Jump cuts, shadowy Nazis—triumph of the ill

Among other things, Leni Riefenstahl—the German filmmaker who cooperated with Nazi propagandists—could be called a queen of denial. How and when does an artist's narcissism—or, at least, the hermetic pursuit of beauty—become accomplice to a murderous regime?

German soul for sale: Heidi Schreck, Brian Sgambati, and Rebecca Wisocky in Amazons and Their Men
Carl Skutsch
German soul for sale: Heidi Schreck, Brian Sgambati, and Rebecca Wisocky in Amazons and Their Men

Amazons and Their Men, Jordan Harrison's new play (produced by Clubbed Thumb), invokes these tantalizing questions but prefers coyness to dark answers. Riefenstahl is named as an inspiration in the program, but is not an official character. Her unmistakable stand-in is the Frau (Rebecca Wisocky), a blonde Berliner as imperious as she is beautiful. A film visionary, the Frau obsessively pursues her cinematic masterpiece: a screen adaptation of Penthesilea, Heinrich von Kleist's famous Romantic drama about the Amazon queen's love for her foe Achilles.

On her set, the Frau demands to see heightened beauty, glistening tears, and Adonis-like bodies quivering with desire. She goads her terrified actors into melodramatic perfection and devises ingenious camera techniques despite being strapped for cash. In her overheating zeal, the Frau also cuts deals with her shadowy Nazi contacts, eventually acquiescing to their requests for support. In time, she becomes the regime's star propaganda-maker—selling her soul to get planes to Egypt for a great location shoot, and even contemplating the sacrifice of actors vulnerable because of their secret ethnic and sexual identities.

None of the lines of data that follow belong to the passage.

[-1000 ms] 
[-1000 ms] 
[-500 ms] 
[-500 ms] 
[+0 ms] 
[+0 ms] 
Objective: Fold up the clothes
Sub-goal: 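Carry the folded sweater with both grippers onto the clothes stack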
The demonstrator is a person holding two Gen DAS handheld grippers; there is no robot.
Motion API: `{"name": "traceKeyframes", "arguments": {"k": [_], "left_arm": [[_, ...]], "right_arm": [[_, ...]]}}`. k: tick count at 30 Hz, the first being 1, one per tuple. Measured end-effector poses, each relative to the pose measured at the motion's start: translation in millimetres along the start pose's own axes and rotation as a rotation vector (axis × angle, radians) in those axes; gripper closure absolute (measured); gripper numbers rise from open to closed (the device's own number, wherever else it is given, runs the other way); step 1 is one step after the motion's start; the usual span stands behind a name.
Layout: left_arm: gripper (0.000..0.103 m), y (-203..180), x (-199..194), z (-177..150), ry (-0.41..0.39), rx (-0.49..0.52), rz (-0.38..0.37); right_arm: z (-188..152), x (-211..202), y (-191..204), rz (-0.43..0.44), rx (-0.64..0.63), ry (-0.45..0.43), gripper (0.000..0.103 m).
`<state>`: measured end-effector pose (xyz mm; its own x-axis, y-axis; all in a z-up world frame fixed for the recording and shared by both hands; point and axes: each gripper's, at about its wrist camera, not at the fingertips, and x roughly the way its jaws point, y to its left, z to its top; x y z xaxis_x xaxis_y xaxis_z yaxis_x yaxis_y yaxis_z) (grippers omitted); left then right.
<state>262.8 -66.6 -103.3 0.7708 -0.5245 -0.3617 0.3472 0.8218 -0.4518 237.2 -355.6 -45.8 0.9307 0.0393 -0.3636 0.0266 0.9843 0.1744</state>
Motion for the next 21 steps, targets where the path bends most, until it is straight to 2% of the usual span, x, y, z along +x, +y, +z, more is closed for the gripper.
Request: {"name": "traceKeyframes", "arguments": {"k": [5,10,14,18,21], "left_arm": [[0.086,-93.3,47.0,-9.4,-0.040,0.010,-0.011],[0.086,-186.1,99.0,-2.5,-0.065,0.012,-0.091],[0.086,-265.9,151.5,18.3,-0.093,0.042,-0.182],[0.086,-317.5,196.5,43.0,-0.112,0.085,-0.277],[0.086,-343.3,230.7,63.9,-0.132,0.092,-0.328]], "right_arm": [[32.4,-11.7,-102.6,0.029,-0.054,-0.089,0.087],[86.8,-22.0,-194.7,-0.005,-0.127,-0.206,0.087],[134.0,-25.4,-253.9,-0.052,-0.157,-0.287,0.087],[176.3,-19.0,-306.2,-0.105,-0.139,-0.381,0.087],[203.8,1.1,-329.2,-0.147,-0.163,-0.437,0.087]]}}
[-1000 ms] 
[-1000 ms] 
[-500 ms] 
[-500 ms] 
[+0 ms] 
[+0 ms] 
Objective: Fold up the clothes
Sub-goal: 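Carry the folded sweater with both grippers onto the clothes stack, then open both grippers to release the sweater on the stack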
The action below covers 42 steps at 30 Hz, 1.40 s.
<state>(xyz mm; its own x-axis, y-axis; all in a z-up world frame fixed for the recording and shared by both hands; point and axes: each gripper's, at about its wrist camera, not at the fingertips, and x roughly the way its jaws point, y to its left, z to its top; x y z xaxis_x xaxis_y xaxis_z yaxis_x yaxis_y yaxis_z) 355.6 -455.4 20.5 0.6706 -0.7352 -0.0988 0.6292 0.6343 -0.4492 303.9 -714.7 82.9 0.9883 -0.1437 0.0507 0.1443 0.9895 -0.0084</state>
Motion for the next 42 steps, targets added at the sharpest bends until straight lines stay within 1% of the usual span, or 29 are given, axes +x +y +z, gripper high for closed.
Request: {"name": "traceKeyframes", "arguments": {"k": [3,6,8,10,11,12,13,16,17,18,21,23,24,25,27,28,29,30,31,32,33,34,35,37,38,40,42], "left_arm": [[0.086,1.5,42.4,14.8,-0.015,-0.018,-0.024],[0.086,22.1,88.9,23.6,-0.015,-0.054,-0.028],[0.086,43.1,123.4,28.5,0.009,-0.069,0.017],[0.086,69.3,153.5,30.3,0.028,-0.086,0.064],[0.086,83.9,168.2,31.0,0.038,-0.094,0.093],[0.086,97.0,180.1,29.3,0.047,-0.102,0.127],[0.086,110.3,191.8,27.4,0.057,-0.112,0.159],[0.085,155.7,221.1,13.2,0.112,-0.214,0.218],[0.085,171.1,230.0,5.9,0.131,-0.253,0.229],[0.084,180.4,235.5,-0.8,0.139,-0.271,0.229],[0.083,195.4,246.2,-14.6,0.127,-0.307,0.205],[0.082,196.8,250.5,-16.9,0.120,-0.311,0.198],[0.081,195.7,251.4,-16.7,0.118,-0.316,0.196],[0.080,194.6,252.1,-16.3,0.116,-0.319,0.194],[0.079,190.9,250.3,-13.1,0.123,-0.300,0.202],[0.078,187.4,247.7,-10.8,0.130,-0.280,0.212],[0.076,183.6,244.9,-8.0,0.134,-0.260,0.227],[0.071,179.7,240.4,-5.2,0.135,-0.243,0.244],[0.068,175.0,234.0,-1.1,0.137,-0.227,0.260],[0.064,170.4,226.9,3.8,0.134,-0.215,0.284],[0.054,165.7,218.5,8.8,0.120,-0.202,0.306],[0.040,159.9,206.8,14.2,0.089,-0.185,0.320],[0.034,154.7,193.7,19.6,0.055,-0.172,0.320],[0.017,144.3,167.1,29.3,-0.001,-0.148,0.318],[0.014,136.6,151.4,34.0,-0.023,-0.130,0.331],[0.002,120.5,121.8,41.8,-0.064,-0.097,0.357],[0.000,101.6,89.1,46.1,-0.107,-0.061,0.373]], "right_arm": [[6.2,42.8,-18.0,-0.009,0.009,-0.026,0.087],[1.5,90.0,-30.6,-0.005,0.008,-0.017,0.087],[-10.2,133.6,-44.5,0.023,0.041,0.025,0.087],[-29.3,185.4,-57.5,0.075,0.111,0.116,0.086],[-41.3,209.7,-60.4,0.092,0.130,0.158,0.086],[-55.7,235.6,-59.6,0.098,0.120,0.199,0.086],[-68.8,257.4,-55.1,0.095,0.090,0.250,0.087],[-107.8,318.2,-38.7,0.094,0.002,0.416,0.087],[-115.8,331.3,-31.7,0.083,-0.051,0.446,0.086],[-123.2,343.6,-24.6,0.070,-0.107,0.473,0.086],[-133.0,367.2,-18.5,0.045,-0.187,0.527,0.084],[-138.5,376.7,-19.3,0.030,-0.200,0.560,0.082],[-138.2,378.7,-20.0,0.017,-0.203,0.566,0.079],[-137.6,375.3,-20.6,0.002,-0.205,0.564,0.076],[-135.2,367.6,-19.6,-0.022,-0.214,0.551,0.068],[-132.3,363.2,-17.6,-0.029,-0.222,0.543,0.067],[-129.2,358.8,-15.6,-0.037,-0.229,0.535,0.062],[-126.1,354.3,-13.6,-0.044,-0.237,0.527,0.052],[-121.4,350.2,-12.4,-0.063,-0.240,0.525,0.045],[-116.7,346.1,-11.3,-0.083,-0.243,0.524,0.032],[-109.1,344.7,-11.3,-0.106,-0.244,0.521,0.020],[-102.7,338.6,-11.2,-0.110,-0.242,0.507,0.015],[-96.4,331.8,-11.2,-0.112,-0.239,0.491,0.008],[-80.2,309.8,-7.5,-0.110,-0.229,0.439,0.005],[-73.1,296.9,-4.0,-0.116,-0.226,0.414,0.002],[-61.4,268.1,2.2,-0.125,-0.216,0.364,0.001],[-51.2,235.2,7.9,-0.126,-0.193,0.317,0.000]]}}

Amazons cleverly jump-cuts between scenes on- and off-camera, a device that director Ken Rus Schmoll manipulates to create a growing sense of urgency. (For my money, Schmoll now makes one of the sharpest new-play interpreters out there.) In the best scenes—fulfilled by Schmoll's taut staging and a sprightly cast—correspondences between private lives and filmed personas resonate with irony and demonstrate the playwright's penchant for pastiche; The Frau and the Amazon queen share the same fate, falling for foes.

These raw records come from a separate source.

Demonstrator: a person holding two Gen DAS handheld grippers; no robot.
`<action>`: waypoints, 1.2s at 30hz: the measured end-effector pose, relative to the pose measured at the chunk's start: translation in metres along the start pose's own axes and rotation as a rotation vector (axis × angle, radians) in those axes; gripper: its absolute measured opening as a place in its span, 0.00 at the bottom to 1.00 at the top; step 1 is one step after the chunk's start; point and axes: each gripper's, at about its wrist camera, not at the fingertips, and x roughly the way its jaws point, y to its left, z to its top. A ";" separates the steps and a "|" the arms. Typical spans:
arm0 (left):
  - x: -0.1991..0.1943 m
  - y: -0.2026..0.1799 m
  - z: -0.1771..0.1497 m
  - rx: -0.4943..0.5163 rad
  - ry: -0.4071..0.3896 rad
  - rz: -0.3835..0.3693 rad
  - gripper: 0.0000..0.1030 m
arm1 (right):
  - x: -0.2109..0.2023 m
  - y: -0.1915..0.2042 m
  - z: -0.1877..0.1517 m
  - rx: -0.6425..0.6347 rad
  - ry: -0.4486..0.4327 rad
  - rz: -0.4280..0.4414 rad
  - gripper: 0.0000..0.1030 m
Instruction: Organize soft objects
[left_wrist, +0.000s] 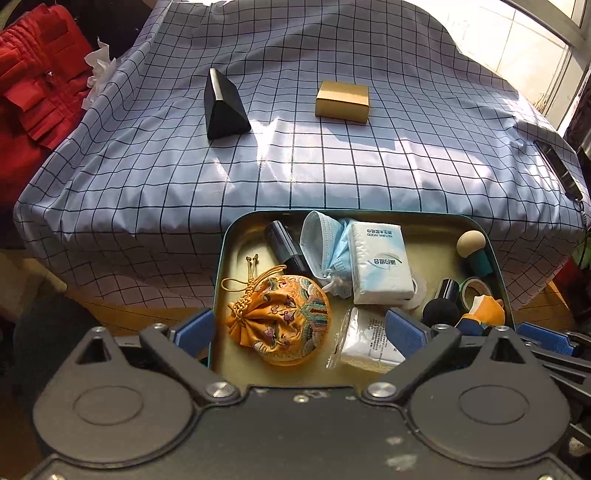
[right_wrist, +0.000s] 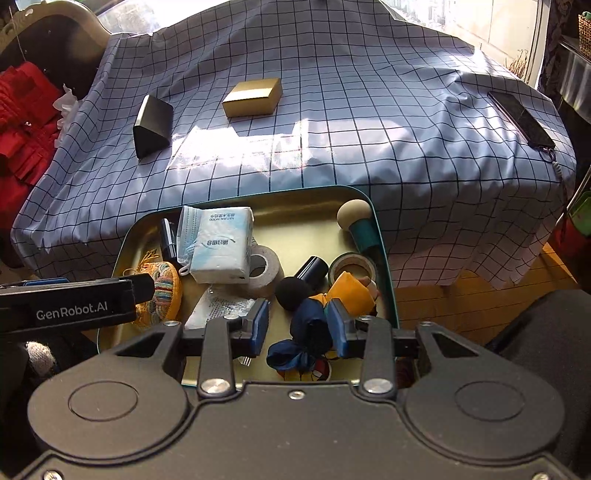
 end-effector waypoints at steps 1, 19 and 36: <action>-0.001 0.000 -0.002 0.001 -0.002 0.007 0.96 | 0.000 0.001 -0.002 -0.004 0.000 -0.004 0.37; -0.018 0.001 -0.034 0.006 -0.023 0.036 0.97 | -0.007 0.002 -0.020 -0.002 -0.004 -0.026 0.37; -0.012 -0.006 -0.038 0.022 0.005 0.014 0.97 | -0.001 -0.002 -0.024 0.018 0.019 -0.040 0.37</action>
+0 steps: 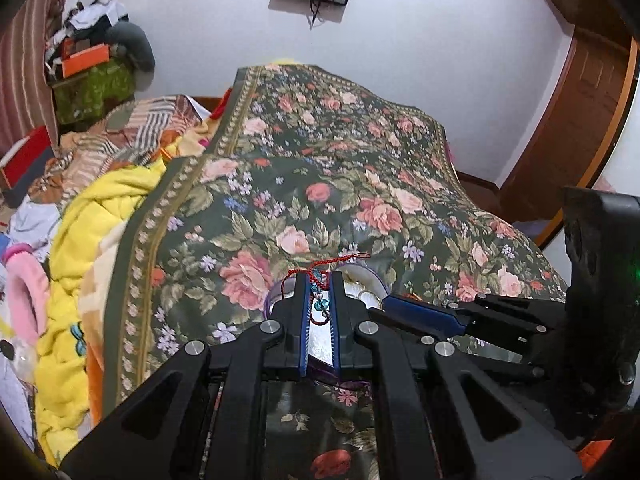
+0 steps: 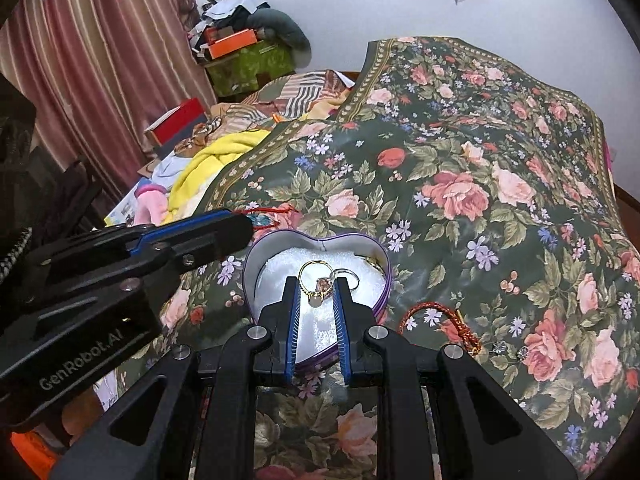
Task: Organize jewelry
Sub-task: 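Lower bracelet into tin with left gripper while right gripper releases gold ring inside, then grasp the small gold ring on the cover with the left gripper, then carry gold ring into tin with left gripper while right gripper grasps a small silver piece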
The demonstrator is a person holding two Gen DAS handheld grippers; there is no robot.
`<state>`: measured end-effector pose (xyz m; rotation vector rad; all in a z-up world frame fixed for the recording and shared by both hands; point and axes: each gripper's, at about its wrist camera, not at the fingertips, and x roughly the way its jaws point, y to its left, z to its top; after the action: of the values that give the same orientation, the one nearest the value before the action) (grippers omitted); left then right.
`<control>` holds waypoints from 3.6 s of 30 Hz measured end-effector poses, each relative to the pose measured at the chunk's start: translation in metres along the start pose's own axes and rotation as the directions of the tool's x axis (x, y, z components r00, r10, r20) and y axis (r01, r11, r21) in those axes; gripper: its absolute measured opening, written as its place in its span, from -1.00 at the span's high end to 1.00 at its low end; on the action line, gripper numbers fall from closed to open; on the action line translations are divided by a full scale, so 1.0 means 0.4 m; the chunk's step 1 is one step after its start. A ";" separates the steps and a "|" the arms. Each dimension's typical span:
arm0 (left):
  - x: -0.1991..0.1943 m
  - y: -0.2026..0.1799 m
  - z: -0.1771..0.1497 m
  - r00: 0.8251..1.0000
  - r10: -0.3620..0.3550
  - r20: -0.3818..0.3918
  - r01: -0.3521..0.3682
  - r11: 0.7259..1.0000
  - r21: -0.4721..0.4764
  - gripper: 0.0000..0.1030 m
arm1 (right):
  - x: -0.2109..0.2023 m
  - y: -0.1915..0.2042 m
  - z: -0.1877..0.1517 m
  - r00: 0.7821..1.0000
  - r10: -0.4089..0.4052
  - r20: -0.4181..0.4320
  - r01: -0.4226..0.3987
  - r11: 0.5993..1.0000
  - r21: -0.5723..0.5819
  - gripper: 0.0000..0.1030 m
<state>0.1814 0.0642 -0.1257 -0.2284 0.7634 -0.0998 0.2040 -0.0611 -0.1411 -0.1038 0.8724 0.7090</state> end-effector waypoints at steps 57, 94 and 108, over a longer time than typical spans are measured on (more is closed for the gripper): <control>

But the theatrical energy arising from this constant on/off interplay never finds any place to discharge. At midpoint, Harrison bizarrely steers the narrative away from the psychologies of art and fascism and instead overplays a gay subplot, outing characters hither and yon while relying on a cutesy narrator figure called the Extra (gamely played by Heidi Schreck).

Concluding with a campy deathbed finale, Amazons ends up being another play about playmaking and divadom, when it could have had something more surprising to say about the function of art when surrounded by unmitigated evil. Given the play's intelligent foundations, that resolution feels like another kind of denial.